= The task =
Lines of the records that hold the word "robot" are to be counted; give the number and nothing more.

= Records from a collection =
——————————

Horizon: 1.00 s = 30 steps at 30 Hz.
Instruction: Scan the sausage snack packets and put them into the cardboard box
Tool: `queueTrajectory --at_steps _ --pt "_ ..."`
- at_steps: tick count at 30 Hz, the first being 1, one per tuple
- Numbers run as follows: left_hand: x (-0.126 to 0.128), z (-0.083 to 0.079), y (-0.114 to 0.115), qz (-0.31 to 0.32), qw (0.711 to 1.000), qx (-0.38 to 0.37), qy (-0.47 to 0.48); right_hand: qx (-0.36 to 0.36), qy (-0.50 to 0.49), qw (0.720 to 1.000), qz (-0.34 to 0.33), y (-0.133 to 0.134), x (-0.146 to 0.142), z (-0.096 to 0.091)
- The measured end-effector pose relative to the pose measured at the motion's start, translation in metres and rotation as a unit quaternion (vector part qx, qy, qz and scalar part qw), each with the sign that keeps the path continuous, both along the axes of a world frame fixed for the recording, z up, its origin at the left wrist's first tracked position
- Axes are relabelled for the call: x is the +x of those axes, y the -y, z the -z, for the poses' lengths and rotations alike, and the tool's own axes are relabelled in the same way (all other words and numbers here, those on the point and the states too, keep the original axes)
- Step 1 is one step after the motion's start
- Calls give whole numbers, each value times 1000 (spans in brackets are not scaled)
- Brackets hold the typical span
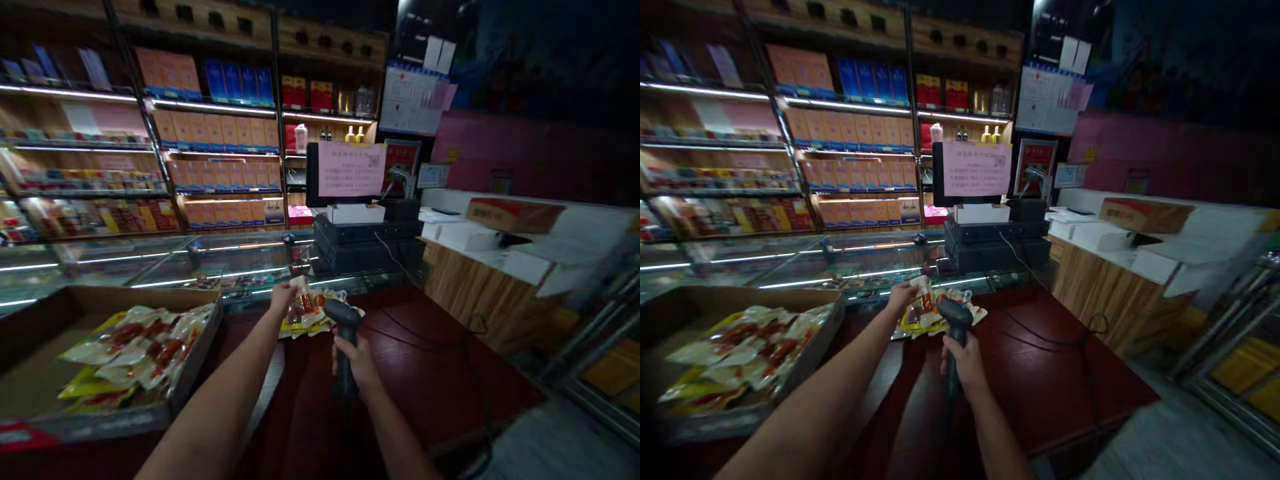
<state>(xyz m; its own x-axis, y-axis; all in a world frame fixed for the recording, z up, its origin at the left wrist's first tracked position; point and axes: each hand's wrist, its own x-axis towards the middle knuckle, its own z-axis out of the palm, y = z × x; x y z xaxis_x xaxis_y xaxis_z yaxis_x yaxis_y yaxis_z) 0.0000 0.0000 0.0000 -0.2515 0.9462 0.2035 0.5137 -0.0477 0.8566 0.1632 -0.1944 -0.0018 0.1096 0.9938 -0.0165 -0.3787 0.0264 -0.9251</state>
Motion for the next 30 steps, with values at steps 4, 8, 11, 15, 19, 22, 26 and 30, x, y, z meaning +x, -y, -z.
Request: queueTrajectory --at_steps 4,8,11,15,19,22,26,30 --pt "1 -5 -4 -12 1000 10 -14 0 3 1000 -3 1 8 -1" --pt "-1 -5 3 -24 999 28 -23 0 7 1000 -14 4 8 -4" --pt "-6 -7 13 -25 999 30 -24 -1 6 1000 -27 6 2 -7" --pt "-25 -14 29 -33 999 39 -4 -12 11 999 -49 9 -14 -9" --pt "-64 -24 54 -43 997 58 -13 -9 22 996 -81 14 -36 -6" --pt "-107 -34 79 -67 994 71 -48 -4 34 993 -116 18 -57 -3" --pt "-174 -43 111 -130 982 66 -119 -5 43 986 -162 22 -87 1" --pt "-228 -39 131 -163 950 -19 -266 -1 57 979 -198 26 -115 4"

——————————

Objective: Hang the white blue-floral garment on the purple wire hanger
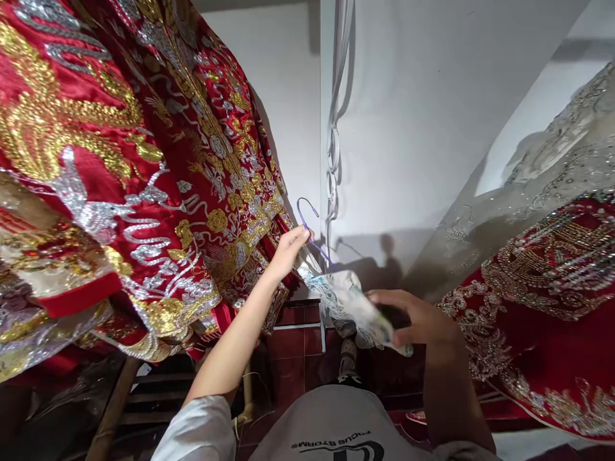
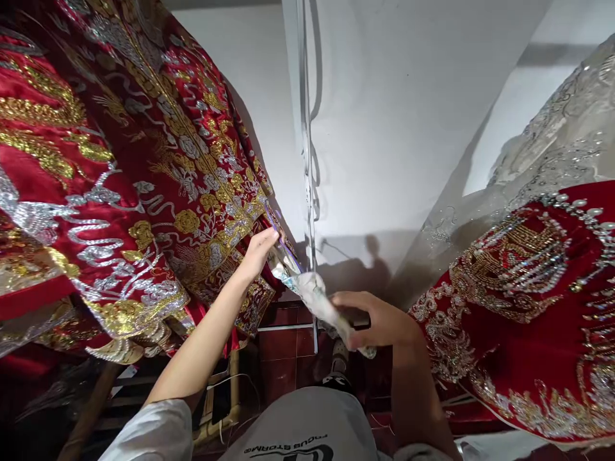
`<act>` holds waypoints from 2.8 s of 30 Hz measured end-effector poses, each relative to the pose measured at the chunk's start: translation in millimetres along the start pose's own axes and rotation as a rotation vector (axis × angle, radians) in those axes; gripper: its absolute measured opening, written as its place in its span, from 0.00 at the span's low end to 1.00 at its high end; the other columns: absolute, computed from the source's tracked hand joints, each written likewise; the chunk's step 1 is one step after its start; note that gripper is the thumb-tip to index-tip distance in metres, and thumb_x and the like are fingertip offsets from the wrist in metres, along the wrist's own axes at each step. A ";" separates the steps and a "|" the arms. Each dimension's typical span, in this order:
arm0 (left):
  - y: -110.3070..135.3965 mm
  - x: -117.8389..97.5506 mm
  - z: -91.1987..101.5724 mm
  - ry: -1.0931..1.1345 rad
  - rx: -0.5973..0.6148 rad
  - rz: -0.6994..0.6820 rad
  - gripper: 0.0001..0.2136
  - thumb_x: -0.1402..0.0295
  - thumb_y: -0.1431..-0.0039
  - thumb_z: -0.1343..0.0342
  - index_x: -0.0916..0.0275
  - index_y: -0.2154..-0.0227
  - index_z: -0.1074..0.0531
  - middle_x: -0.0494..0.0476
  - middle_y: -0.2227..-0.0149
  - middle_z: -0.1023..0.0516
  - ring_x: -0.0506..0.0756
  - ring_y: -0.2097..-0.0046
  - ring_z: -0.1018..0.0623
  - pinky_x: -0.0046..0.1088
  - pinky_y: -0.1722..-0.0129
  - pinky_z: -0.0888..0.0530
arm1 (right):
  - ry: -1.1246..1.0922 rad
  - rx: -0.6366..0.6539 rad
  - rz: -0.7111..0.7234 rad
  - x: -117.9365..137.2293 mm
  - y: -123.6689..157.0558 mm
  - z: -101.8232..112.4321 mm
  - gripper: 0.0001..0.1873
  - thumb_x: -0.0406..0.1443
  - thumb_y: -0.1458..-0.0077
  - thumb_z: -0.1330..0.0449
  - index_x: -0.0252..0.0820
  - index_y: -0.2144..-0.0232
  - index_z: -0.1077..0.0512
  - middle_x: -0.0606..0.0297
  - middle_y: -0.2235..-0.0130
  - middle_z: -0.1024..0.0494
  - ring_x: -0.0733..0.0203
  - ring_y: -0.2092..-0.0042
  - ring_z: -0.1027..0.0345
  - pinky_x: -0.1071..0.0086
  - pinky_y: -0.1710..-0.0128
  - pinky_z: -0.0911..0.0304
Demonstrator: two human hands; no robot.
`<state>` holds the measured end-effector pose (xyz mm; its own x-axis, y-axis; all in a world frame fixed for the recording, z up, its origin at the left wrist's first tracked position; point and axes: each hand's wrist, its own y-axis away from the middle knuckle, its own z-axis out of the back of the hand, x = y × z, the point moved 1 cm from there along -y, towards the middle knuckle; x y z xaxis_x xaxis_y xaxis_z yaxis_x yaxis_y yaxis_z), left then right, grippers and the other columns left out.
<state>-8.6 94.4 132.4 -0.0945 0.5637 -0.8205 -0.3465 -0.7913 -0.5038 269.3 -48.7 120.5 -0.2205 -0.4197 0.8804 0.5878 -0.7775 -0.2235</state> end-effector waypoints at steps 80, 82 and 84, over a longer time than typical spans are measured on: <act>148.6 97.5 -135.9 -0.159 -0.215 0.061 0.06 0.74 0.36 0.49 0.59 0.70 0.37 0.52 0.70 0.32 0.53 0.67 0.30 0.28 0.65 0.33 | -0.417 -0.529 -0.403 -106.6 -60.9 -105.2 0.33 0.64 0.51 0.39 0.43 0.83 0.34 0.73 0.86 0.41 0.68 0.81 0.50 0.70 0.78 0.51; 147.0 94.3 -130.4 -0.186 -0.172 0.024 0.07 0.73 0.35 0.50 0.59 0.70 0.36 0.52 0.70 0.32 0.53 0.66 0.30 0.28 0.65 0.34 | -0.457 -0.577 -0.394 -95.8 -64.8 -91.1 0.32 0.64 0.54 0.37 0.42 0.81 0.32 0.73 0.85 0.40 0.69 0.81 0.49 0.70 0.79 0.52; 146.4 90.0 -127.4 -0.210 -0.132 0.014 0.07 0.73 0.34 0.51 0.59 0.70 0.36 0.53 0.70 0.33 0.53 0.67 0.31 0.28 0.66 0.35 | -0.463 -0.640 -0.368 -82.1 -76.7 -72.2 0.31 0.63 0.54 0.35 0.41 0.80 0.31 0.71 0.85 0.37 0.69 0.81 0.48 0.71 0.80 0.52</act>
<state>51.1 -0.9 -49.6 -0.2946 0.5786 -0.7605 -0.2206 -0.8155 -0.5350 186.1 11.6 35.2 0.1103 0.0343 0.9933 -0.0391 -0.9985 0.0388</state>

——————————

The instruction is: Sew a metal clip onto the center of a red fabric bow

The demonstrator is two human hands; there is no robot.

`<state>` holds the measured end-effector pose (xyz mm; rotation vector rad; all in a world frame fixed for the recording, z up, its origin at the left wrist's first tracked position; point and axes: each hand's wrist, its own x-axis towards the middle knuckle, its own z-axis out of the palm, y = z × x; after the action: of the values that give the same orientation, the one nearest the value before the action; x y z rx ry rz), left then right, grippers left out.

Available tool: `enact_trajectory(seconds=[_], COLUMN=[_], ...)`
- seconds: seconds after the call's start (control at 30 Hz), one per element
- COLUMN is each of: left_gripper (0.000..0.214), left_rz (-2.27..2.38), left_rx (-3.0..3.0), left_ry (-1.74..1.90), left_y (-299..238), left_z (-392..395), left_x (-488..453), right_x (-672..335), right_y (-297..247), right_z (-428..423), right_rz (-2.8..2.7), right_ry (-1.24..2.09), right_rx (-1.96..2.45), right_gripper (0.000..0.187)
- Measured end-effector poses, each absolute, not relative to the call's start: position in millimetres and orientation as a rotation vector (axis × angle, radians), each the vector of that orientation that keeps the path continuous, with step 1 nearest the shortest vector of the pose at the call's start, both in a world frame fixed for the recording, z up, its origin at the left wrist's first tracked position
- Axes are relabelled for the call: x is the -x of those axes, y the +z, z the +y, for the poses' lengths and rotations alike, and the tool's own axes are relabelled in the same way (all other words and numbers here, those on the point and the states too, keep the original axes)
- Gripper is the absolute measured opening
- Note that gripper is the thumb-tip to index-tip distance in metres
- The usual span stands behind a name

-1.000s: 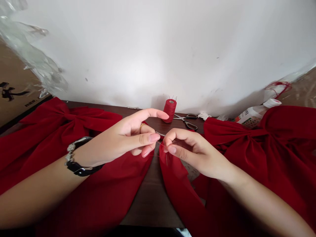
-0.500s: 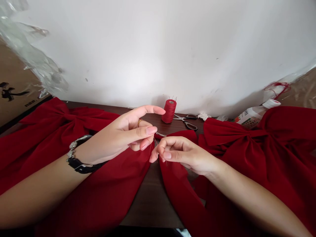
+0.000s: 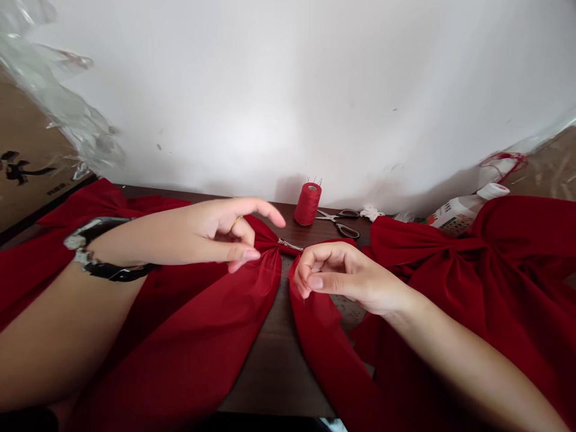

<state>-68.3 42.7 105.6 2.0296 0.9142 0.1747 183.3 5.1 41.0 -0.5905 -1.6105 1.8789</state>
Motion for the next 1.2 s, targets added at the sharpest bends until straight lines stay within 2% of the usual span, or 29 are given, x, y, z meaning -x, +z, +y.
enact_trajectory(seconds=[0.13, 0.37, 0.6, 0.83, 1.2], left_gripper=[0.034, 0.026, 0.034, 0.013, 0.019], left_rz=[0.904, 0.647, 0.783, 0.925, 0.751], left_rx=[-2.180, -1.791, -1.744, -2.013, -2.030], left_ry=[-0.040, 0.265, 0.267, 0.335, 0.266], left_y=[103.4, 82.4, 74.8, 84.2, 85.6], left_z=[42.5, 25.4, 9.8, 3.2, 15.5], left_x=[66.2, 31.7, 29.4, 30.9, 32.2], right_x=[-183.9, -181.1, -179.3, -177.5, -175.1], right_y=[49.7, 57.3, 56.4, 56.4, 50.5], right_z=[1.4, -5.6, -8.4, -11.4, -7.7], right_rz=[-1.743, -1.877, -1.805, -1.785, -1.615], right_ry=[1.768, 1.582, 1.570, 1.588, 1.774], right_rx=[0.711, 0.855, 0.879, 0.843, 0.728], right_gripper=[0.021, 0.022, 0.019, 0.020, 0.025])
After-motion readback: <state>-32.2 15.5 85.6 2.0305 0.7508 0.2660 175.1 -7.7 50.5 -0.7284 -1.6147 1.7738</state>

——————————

= Output of the exercise =
2